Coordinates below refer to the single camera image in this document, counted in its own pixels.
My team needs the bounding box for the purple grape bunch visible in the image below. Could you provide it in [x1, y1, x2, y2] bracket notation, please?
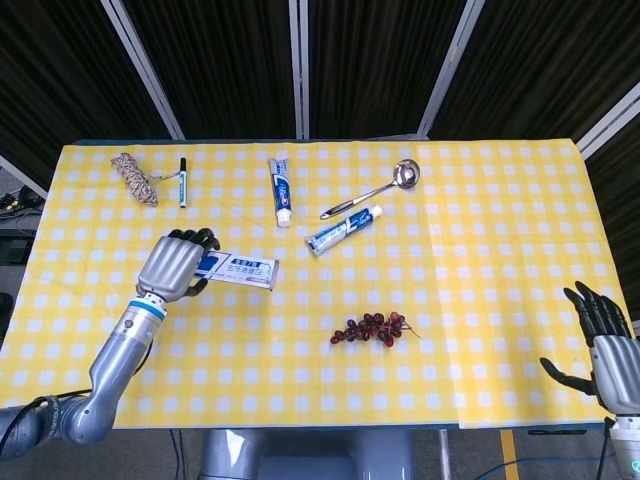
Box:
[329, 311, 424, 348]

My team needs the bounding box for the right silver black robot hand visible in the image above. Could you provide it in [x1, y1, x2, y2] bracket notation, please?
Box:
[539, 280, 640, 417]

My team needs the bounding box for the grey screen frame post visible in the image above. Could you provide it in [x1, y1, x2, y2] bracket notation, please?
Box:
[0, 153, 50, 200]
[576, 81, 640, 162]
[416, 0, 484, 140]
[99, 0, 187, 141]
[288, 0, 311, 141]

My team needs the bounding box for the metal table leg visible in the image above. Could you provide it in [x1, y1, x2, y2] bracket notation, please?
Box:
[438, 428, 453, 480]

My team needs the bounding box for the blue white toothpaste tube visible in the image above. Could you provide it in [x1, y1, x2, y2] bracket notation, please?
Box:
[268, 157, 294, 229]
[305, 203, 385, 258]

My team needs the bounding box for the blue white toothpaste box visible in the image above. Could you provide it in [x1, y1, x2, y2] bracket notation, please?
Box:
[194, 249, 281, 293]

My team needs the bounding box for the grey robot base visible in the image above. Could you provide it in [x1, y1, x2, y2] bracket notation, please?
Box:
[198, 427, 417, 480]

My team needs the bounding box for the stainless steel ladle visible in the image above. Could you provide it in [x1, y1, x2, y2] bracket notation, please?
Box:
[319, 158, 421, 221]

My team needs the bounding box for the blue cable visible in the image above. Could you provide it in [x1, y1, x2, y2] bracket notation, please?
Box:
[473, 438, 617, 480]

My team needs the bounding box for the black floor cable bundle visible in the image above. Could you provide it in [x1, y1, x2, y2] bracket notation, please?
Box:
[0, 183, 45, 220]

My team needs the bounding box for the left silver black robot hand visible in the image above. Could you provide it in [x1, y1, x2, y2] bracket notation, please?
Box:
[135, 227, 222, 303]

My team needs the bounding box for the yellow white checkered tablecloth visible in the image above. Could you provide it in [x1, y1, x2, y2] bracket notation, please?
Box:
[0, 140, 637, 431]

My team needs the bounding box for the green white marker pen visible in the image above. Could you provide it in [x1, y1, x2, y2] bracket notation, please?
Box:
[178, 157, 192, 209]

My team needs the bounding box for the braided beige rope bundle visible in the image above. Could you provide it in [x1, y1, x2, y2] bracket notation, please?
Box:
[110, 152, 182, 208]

━━━━━━━━━━

WHAT IS BEING ASKED
Filter the listing down to the lines holding the word "white", and return those.

RESPONSE TO THE TASK
My team needs the bounding box for the blue white toothpaste tube visible in the image above. Could you provide it in [x1, y1, x2, y2] bracket notation, please?
My team needs the bounding box for the blue white toothpaste box visible in the image above. Could you provide it in [x1, y1, x2, y2] bracket notation, please?
My team needs the bounding box for the yellow white checkered tablecloth visible in the image above. Could you provide it in [x1, y1, x2, y2] bracket notation, please?
My team needs the bounding box for the green white marker pen visible in the image above. Could you provide it in [x1, y1, x2, y2] bracket notation, please?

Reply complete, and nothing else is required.